Daniel Piza avaliou que Euclides da Cunha mescla jornalismo e literatura na cobertura da Guerra. "A gente vê claramente que ele é um escritor, um homem de letras indo a um local para testemunhar um fato. Ao mesmo tempo ele é um repórter na essência porque ele chega como alguém que tem que fazer despachos para um jornal, tem que apurar as informações. E faz esse trabalho muito bem a tal ponto que ele chega a Canudos com uma carga de preconceitos e de visões pré-estabelecidas e vai abrindo mão daquilo porque os fatos o obrigam. Então, nesse aspecto, ele é sim um pioneiro do jornalismo moderno e acho que tem essa coisa de ser ‘o novo jornalista’ porque o estilo dele não é só o estilo que traz informações, mas que também te faz se sentir no ambiente com recursos literários."

De vilões a heróis

Ao retornar de Canudos, o escritor tem uma outra visão do conflito. Walnice Galvão explicou que Euclides da Cunha cultiva uma atitude dúbia em relação ao Conselheiro em Os Sertões. "Ele diz, às vezes, que era um homem genial e, outras vezes, que é um bufão, um louco falando sozinho. Ele tem as duas coisas misturadas", contou. "Mas ele foi ganho pela admiração que teve pelos canudenses. Ele foi pra lá e viu que eles lutavam até a morte pela suas convicções, pelos seus princípios. Ele ficou muito mal. Ele sai dois dias antes do fim da guerra e fica ruminando aquele livro. Fica cinco anos escrevendo, estudando, porque aquele livro precisa de muito estudo pra ser escrito. Ele já escreve com a convicção de que está escrevendo o ‘livro vingador’, que é como ele chama o livro em diversas ocasiões. E foi uma reviravolta muito penosa", avaliou.

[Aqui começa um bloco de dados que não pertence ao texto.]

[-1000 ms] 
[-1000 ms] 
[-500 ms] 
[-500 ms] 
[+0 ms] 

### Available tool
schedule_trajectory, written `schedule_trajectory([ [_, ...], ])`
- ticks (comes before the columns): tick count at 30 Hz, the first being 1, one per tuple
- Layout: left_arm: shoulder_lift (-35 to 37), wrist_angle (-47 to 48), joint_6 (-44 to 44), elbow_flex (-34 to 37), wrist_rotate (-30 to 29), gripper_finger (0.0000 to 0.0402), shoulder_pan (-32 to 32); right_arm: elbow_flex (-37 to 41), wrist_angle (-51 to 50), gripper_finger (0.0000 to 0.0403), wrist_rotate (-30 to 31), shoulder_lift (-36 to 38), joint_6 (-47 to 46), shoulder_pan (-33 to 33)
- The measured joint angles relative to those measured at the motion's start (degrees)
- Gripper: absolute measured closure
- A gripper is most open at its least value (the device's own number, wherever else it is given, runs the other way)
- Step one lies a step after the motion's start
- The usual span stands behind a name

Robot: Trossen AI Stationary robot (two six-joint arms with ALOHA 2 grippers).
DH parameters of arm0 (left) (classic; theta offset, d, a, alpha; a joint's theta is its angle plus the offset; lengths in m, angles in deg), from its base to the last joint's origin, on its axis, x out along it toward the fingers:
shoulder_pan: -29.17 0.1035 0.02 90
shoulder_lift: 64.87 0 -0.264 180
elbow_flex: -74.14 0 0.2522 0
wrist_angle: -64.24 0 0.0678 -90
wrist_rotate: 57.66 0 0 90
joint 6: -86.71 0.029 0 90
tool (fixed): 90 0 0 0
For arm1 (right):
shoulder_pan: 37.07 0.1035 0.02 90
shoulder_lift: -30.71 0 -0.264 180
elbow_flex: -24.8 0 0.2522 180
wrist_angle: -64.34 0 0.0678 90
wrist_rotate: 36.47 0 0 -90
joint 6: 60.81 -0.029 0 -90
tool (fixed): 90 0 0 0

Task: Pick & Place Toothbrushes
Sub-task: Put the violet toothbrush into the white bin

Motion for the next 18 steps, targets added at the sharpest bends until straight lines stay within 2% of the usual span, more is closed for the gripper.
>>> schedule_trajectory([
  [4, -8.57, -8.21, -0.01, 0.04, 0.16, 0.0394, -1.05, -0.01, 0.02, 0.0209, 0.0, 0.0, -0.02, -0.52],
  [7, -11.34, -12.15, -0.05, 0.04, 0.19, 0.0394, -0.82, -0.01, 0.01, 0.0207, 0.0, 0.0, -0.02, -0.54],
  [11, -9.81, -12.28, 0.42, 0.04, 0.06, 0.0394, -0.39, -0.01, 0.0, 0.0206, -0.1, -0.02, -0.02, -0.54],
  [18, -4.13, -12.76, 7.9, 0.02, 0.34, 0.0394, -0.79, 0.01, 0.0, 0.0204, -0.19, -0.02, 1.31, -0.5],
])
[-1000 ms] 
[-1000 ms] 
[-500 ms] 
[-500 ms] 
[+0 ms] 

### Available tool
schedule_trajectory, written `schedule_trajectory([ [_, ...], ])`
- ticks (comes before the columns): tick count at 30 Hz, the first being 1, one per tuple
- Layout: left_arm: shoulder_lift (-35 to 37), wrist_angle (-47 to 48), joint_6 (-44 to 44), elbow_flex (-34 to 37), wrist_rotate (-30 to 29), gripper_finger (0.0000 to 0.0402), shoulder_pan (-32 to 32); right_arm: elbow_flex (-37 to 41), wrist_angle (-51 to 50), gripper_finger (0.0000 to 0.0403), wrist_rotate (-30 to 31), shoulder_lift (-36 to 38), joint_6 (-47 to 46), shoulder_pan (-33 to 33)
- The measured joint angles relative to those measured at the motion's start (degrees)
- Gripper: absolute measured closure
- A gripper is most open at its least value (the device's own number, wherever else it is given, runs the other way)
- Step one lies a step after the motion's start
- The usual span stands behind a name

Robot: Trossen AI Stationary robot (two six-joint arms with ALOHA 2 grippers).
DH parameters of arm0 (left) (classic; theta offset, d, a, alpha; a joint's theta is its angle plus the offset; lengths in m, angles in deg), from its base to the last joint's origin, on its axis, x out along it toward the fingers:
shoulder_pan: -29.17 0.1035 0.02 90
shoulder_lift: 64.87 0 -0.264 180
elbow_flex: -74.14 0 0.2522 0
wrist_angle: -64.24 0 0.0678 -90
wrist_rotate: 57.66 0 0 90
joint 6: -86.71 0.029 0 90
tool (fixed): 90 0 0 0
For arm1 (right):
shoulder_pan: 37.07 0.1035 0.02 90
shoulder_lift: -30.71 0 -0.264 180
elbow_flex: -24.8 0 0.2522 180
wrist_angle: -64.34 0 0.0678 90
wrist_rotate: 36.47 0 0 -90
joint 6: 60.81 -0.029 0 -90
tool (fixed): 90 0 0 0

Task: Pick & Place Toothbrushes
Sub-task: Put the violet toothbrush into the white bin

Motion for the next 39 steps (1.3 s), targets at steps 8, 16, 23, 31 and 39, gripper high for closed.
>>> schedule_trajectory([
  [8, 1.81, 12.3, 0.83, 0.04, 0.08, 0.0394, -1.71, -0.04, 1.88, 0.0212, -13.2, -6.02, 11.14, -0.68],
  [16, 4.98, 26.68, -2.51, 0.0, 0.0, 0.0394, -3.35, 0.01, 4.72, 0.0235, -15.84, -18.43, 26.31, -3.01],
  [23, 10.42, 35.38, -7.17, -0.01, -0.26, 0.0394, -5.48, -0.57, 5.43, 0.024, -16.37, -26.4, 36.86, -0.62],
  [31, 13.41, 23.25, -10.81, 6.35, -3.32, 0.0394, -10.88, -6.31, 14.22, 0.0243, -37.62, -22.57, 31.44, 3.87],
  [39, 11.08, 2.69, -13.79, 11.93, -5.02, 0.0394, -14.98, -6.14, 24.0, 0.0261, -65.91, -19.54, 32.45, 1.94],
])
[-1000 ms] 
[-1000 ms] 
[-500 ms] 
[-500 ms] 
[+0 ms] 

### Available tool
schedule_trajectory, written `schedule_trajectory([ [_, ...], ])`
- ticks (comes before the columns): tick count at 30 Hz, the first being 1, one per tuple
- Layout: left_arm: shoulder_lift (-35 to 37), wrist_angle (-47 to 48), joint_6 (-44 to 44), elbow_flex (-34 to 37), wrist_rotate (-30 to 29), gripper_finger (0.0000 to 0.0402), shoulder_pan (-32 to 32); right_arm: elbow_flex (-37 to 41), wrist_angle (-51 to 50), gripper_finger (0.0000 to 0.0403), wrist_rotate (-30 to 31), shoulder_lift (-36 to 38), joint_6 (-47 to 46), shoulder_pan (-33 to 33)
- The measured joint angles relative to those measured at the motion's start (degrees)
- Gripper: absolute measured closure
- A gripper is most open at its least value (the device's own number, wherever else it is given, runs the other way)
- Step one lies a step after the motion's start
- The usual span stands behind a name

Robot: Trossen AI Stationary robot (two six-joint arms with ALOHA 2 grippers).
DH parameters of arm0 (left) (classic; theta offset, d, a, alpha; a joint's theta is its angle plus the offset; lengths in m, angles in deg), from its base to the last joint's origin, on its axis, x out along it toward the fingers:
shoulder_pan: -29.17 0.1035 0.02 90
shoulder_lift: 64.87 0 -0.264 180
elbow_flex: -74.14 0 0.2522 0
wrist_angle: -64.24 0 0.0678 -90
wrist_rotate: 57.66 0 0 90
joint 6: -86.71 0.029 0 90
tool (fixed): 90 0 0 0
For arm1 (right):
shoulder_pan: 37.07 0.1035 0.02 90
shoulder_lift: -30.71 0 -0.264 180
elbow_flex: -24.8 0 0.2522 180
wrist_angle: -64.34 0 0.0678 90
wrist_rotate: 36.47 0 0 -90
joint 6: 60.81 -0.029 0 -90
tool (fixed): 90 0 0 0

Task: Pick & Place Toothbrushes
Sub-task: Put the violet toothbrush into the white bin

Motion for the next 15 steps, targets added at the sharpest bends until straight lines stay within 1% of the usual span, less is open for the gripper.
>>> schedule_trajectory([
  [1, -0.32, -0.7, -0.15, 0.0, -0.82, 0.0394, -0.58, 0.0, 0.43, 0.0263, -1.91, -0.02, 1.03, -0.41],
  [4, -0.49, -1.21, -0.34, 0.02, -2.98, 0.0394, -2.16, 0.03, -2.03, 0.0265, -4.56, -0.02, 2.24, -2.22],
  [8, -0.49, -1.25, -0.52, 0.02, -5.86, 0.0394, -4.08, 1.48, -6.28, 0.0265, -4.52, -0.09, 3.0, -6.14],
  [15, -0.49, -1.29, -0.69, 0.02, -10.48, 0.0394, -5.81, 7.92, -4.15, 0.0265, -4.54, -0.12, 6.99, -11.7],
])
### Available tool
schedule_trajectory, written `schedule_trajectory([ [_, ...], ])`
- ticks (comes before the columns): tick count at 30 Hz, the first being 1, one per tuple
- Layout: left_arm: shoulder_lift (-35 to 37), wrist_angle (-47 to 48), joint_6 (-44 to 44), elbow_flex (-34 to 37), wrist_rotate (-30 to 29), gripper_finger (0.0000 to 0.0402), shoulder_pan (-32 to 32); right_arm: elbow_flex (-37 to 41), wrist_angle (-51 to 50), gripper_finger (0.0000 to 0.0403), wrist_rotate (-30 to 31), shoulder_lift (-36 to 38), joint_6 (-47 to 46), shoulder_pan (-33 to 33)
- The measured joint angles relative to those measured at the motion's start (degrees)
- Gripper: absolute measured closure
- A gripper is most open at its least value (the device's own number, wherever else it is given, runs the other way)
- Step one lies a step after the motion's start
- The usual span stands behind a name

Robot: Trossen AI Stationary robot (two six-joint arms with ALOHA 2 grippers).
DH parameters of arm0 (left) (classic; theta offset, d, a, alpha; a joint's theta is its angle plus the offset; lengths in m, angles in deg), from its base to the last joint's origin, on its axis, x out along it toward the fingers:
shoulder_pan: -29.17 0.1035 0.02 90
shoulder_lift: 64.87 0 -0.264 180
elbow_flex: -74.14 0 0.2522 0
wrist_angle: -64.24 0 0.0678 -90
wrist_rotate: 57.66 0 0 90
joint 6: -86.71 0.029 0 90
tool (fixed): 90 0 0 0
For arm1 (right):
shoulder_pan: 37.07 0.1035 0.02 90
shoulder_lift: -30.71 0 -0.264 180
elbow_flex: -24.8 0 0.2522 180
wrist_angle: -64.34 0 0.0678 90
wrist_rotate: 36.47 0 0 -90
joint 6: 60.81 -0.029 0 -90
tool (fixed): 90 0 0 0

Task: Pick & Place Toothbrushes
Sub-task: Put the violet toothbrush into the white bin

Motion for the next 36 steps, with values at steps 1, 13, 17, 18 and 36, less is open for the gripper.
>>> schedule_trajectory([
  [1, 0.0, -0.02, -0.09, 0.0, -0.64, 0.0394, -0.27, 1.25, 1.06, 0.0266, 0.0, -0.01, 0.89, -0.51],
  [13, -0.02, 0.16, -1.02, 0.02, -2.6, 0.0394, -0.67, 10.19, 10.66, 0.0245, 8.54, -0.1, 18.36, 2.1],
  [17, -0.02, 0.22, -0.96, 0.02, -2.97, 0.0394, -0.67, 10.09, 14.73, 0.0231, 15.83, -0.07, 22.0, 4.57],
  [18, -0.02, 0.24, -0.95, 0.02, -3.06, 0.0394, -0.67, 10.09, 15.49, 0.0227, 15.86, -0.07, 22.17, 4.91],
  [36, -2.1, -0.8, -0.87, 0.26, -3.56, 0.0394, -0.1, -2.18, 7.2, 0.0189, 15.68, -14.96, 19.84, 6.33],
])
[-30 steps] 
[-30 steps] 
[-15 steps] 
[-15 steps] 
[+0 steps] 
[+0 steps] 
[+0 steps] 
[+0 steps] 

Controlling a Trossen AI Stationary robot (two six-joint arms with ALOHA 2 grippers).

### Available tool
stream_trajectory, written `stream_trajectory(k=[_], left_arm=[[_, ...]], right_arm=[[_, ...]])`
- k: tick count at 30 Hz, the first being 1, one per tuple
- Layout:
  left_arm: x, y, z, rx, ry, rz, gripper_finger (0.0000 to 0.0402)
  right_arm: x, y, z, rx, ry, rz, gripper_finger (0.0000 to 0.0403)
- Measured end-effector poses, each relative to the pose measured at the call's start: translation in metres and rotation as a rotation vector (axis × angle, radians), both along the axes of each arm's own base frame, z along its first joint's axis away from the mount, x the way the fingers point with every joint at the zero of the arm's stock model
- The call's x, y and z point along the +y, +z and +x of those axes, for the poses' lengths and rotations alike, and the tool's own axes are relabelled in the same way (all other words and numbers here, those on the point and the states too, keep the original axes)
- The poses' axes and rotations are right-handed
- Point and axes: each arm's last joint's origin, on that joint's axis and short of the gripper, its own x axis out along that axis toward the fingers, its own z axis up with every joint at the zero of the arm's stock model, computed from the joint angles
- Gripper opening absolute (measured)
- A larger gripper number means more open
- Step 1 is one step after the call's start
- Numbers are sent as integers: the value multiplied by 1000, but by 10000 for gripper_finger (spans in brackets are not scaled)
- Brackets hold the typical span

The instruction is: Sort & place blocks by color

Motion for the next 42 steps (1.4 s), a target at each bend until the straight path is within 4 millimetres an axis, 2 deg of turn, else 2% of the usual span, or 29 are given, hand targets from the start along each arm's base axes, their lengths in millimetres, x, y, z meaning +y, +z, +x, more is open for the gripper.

O Observatório foi a São José do Rio Pardo, cidade paulista na qual Euclides da Cunha escreveu parte de Os Sertões e onde hoje descansam seus restos mortais. Engenheiro de Obras Públicas de São Paulo, Euclides foi designado para reconstruir uma ponte metálica destruída em uma enchente. "Quando ele chegou, já havia boa parte - especialmente de ‘A Terra’ - em estado de publicação. Ele retocou, editou, a parte de ‘O Homem’ e ‘A Luta’. O essencial da presença de Euclides da Cunha em São José do Rio Pardo foi ter dado a fórmula definitiva ao Os Sertões", explicou Márcio Lauria. Dines mostrou aos telespectadores a cabana de zinco e sarrafos à beira do rio que servia de escritório durante o período.

"É um livro da perplexidade do encontro de um Brasil com um outro Brasil. De um Brasil que o Euclides chama de ‘o Brasil do litoral’, que encontrou o ‘Brasil do sertão’. Um encontro de um Brasil urbano, conectado com o mundo, com um Brasil que ficou pra trás, atrasado. E esse choque é exposto como pano de fundo a uma guerra muito simbólica, muito emblemática, e muito rica em detalhes, nas suas evoluções, nos seus episódios", disse Roberto Pompeu de Toledo.

Após o sertão, a selva

Em 1904 Euclides da Cunha se candidatou para uma nova aventura. Por interferência do Barão do Rio Branco foi escolhido para chefiar a comissão de demarcação das fronteiras entre Brasil e Peru. Uma viagem de cerca de um ano na floresta amazônica. "Euclides tinha o espírito muito extremista, isso é muito simpático nele, ele era muito aventuresco, ele não se acomodava em nada, ele queria outra aventura. Não contente em ter ido à Guerra de Canudos, que não era pouco, não contente em já ser um homem importantíssimo - membro da Academia Brasileira de Letras, do Instituto Histórico e Geográfico Brasileiro, autor conhecido no Brasil inteiro – ele cismou que queria ir pra Comissão de Reconhecimento do Alto Purus", relembrou Walnice Nogueira.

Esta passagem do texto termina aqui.